Martyr
- Born: c. 1571 Hampshire
- Died: 7 July 1591 (aged 19 - 20) Winchester, Hampshire, U.K.
- Venerated in: Roman Catholic Church
- Beatified: 15 December 1929 by Pope Pius XI
- Feast: 7 July

= Laurence Humphreys =

English Catholic martyr (1571–1591)

Laurence Humphreys (1571 – 7 July 1591) was an English Catholic martyr. He was born in Hampshire, into a Protestant family.

In his youth, he often read the Bible and other religious works and practiced the Corporal and Spiritual Works of Mercy by visiting the sick and those in prison, as well as teaching others about the faith. When he was eighteen years of age, he met several times with the local priest, who persuaded him to convert to Roman Catholicism.

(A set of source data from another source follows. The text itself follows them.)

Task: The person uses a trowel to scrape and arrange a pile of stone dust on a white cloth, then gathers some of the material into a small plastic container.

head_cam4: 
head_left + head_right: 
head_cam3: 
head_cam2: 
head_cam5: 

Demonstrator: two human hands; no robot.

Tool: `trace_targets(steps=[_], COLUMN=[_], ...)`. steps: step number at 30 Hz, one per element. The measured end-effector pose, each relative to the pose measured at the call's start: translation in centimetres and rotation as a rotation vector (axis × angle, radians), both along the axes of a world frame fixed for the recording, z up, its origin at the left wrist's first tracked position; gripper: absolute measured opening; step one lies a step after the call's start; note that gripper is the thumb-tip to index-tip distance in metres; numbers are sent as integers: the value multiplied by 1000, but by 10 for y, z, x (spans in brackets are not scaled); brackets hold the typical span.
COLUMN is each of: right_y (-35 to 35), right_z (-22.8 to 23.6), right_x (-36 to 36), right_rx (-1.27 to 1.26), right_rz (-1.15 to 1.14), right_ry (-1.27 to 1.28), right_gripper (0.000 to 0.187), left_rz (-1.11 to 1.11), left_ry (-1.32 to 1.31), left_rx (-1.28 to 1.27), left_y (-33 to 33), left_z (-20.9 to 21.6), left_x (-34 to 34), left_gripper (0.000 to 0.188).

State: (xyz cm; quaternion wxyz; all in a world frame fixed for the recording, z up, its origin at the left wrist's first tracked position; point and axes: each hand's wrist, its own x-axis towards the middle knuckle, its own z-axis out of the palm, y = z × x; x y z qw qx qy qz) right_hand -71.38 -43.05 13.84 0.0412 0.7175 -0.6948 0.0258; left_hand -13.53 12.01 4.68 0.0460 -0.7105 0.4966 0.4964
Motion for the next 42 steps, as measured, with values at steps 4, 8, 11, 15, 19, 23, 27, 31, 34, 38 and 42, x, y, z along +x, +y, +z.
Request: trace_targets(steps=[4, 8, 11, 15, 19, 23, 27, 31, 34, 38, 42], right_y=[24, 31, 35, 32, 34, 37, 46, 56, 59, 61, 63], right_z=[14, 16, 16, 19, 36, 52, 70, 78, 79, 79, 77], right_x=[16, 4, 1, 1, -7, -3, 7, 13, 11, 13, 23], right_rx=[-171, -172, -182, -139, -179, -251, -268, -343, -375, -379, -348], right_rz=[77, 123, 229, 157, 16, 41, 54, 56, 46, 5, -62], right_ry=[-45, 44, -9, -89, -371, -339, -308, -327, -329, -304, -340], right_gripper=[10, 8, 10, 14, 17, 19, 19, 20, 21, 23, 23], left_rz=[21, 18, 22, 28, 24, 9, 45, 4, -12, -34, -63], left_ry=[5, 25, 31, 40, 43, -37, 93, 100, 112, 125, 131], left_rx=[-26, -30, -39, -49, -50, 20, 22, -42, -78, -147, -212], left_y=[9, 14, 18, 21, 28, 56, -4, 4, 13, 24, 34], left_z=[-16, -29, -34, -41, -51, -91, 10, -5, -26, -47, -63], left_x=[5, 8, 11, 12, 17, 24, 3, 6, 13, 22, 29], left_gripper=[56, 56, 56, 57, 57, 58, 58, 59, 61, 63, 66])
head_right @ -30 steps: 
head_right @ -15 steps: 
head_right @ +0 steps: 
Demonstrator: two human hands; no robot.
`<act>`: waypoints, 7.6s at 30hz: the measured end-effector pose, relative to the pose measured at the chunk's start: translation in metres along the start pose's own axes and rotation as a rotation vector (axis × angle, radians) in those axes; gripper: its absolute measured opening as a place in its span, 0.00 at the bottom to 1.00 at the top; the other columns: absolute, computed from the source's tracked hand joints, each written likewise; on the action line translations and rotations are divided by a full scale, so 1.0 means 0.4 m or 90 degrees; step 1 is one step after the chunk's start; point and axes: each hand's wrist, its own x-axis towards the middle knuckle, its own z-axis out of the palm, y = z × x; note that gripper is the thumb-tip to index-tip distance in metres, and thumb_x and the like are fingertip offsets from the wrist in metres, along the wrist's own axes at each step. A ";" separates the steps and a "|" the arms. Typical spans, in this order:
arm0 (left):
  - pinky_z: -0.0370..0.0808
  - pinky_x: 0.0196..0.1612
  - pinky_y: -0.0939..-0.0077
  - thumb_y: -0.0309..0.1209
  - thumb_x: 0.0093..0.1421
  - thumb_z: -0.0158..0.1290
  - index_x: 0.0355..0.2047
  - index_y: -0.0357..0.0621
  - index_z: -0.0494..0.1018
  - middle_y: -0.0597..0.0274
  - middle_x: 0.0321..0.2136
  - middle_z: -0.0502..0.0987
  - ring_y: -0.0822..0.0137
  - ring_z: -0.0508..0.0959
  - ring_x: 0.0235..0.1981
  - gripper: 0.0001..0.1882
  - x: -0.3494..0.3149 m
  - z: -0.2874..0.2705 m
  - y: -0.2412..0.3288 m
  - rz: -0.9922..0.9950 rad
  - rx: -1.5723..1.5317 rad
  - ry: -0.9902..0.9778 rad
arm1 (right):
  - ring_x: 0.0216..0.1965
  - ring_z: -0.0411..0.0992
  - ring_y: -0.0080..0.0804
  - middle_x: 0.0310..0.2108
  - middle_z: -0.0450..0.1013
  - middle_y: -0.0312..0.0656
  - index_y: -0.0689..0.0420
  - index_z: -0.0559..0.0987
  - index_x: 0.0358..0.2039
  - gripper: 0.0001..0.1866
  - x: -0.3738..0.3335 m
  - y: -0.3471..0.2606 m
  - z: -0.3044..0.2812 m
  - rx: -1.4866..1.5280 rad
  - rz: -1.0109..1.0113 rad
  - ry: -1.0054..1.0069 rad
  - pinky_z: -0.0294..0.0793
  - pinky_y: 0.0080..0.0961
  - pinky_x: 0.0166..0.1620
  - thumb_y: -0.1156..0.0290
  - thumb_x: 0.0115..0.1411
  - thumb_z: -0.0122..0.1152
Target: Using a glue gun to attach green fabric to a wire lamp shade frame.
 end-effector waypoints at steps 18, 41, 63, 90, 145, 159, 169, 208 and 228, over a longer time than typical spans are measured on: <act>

In 1591 he became seriously ill, and while delirious called Queen Elizabeth a harlot and a heretic while in this state. These words were overheard, and before he had completely recovered he was arrested and committed to Winchester jail. At his trial, he claimed to have no recollection of saying such things about the queen, but he did not dispute the evidence placed before him and was willing to be punished because of his actions of which he had no memory. He was later condemned and executed at the Barditch (or City Ditch).

Laurence Humphreys was beatified by Pope Pius XI in 1929. His feast day is 7 July.